In this 18th century painting by Anne- Louis Girodet, The Deluge, a macabre scene plays out in almost HD televised real- time. As you look on it places you in the exact moment, so much, so that you can hear the thunder. The painting is a dreadful depiction of a scene from the flood of the Biblical Noah, a story allegedly of the consequences of human failure.

In it’s extremely fine detail, from the background a lightning bolt strikes, splintering an already petrified tree, unable to hold the weight of a fragile old man and his son. Most disturbing in this image, are the “son’s’” helplessly bulging eyes, we feel his father’s clinging stranglehold, resonating with his despair and desperation in trying to save his wife and children. 

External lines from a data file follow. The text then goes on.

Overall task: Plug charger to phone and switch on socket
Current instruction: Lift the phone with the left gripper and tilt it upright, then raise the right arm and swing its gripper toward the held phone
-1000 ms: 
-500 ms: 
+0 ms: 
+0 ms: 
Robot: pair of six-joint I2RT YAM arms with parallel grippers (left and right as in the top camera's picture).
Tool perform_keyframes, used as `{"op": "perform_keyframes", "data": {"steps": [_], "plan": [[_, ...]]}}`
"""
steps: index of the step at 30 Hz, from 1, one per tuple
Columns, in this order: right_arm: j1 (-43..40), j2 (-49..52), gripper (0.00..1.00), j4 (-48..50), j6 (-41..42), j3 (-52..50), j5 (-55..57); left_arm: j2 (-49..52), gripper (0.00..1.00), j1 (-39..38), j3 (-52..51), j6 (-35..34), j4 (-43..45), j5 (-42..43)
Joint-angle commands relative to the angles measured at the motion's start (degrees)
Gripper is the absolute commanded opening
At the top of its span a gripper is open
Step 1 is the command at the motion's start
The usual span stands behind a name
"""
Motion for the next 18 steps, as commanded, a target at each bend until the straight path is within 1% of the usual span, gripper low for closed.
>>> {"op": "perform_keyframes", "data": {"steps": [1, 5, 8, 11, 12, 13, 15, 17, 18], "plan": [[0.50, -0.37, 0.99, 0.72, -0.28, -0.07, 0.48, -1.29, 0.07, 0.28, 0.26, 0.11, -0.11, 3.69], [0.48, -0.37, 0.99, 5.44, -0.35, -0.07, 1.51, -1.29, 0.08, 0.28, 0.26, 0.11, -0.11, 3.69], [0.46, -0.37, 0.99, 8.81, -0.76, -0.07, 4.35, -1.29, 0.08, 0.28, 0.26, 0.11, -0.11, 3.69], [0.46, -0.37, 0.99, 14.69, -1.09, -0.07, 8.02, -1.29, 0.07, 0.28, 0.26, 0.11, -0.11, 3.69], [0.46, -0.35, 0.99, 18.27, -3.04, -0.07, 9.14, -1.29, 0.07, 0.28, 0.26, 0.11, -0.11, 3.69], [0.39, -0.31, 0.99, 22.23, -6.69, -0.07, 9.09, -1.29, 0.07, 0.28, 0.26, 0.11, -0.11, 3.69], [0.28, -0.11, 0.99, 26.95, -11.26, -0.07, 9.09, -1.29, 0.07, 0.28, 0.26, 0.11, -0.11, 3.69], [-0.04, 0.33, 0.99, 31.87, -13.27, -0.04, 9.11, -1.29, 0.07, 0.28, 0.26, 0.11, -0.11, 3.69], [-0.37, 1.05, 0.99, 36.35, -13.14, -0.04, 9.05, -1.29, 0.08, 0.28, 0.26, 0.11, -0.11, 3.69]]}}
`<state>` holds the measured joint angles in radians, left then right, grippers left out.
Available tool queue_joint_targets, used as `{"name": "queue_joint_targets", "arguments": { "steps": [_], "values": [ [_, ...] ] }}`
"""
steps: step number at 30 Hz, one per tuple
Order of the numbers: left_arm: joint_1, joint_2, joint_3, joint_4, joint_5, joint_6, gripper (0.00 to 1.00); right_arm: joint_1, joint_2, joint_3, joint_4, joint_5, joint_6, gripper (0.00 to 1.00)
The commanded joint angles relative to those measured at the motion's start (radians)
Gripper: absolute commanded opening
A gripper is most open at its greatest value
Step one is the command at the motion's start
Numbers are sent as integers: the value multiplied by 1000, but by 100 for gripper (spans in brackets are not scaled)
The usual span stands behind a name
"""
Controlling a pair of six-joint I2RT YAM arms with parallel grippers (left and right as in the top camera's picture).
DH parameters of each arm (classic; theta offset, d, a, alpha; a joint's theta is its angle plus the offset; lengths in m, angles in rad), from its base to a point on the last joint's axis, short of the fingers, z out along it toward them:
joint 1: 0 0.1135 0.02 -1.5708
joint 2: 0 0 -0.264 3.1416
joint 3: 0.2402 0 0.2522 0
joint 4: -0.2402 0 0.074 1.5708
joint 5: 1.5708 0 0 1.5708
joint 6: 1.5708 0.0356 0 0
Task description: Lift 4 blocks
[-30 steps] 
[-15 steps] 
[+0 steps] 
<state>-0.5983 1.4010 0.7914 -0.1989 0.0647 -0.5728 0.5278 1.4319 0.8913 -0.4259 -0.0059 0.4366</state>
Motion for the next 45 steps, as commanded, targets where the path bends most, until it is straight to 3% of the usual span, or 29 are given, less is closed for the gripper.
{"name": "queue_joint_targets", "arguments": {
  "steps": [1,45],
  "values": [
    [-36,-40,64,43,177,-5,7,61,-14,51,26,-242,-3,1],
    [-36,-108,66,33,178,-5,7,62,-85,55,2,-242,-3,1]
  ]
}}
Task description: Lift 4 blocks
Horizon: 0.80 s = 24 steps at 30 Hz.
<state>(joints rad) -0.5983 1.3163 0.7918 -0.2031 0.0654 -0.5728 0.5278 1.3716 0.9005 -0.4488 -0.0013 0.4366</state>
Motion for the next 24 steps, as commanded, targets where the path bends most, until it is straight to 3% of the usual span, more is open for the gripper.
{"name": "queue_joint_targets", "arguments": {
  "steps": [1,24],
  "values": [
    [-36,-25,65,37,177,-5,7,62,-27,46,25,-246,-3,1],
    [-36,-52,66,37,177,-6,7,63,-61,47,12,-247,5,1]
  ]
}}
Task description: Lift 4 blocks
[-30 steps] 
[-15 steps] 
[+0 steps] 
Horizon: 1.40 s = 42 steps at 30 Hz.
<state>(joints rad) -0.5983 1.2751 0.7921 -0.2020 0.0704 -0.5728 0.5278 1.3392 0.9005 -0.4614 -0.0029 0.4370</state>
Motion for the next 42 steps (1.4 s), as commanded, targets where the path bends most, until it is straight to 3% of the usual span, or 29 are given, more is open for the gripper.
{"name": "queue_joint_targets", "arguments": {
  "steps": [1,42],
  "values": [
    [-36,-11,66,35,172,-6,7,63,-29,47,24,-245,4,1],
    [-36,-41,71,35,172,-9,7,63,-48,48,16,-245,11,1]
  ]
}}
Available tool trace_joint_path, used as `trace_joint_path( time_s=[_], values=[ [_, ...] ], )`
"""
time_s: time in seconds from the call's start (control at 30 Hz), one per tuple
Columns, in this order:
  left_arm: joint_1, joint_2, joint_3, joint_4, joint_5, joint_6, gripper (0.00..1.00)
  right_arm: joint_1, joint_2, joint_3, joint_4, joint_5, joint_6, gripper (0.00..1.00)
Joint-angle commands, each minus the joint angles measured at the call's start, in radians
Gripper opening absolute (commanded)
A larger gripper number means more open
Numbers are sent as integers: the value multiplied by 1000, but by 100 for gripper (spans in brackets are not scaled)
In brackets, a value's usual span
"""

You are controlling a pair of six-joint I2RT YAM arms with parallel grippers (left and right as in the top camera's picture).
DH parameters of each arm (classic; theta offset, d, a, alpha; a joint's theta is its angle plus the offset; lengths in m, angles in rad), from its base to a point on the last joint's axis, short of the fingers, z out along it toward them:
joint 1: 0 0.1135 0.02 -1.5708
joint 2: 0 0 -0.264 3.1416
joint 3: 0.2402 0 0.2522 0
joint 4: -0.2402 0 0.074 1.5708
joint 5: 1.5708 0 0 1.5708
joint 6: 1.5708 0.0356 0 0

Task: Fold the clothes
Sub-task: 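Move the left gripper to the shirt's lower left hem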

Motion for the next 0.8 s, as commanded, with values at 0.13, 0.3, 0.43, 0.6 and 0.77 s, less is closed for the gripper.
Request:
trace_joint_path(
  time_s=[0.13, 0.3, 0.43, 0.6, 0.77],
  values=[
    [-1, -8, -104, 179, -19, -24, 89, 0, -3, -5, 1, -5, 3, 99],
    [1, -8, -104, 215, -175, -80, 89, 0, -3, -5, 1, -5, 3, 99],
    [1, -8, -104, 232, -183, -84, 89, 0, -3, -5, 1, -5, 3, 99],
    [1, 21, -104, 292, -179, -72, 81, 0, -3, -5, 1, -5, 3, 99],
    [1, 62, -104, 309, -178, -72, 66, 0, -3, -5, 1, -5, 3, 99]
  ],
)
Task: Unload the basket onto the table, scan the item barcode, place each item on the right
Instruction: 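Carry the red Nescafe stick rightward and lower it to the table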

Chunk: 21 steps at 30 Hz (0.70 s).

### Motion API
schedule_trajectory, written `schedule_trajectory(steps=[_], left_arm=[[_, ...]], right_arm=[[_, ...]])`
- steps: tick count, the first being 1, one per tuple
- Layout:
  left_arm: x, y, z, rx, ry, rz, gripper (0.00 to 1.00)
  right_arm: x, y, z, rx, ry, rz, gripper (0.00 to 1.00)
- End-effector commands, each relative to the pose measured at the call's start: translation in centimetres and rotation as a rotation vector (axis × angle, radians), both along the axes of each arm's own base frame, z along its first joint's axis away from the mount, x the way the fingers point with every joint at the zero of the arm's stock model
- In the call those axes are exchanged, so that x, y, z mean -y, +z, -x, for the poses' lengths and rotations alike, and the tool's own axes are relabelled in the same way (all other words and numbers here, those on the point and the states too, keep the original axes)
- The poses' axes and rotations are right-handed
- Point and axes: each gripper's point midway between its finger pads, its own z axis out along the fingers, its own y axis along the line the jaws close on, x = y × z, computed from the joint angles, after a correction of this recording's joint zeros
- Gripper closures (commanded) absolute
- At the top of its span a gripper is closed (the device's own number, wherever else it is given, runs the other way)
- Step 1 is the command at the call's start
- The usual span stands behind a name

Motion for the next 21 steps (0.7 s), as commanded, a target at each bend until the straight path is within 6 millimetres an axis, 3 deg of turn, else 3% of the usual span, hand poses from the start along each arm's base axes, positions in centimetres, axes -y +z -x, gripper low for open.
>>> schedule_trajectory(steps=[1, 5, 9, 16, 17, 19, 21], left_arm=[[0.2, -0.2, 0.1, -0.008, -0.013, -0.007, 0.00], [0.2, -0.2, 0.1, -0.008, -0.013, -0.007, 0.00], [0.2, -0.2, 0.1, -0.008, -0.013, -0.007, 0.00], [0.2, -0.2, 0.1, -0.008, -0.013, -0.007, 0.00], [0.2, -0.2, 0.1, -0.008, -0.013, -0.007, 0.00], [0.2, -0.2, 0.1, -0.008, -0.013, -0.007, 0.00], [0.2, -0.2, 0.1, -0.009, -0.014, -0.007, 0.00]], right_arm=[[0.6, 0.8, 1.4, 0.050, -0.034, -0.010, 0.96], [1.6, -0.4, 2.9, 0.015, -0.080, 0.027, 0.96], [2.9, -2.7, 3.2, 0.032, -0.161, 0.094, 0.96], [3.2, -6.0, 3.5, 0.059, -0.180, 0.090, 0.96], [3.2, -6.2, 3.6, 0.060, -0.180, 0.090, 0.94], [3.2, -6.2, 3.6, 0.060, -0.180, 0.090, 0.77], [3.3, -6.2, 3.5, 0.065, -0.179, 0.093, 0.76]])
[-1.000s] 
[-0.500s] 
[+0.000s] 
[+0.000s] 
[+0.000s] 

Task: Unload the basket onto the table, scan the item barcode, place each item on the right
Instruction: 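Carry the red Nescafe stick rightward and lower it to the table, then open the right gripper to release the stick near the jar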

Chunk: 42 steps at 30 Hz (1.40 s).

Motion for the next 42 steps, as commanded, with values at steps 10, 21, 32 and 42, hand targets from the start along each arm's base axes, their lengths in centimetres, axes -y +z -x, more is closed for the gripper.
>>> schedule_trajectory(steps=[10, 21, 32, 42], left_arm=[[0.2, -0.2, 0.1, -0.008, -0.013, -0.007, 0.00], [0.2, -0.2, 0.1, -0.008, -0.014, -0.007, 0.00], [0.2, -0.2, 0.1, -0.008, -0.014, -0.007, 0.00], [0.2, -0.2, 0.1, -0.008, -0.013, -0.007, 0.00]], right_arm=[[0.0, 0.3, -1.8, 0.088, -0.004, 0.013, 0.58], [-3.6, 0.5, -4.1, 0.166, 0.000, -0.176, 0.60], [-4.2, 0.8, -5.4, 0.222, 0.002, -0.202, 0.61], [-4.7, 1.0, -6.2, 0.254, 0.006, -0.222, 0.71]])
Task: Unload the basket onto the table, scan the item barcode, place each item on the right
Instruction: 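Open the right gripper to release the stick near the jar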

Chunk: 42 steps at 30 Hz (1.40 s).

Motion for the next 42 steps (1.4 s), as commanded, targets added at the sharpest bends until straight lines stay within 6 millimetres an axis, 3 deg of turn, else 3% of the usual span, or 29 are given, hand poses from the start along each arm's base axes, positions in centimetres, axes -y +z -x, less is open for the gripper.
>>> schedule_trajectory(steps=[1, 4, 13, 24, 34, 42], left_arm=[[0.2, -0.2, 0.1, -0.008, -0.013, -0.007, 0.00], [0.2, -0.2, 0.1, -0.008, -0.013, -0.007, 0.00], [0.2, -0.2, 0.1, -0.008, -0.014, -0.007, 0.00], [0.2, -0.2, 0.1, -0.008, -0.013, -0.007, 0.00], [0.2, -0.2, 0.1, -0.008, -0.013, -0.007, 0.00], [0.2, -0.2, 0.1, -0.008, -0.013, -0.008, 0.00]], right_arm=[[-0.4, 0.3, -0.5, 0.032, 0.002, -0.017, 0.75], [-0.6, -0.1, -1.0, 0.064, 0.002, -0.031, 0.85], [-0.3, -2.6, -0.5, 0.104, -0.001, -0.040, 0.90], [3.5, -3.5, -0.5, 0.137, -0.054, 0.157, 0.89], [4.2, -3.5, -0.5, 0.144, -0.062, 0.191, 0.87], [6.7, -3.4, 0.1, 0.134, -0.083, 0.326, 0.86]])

Maybe, the most distinguishing horror of this painting is in our witnessing the foolishness of man's nature, to hold on to the unavoidable which he already knows to be the past. But, the magnificent use of light draws the eye to the folds in the woman’s fabulous, contoured and textured robe nearly to photographic perfection. You almost miss the dead body that drifts quietly by in the waters below.

I’ve stood before this painting at least three times in Le Louvre gripped each time. I avert my eyes from the terrified baby and feel sick for the child that pulls mercilessly on her hair, but somehow I also see that she is the only one whose face is totally calm, her eyes closed in silence.

This matriarch’s ominous settlement with this moment and its finality truly breaks my heart.

A woman in my tribal language Kikuyu, is called “mutumia.” This word is a conjugation of the verb “tumia” it means be silent, settle (down). And she dutifully does. Over the last three weeks in the deluge of the Harvey Weinstein storm that is playing out in monstrous technicolour, we’ve all been reminded in how many circumstances silence is never, ever golden.

Any victim of sexual (and any kind of assault) knows how living threatened in silence or settlement provides a pathetically temporary fix and a permanent sense of failure. The now global #Me too, has sadly revealed that some forms of menace suppressed or not remain present, never making it in to a person’s past.

We will never know if Girodet intended the intensity of this moment to represent a woman’s capacity to silence her senses or if she is seemingly at peace because she is resolved to endure with composure what she cannot control, a moment where she exercises her only power, in her depressingly prescribed destiny.

If we are to believe in the story of Noah, there is redemption, without need of a flood. Hopefully today, after the Weinstein watershed we can leave behind the fragile past, where both men and women’s failure has been in the heinous silence and settling, which must never again be the victims prescribed lot.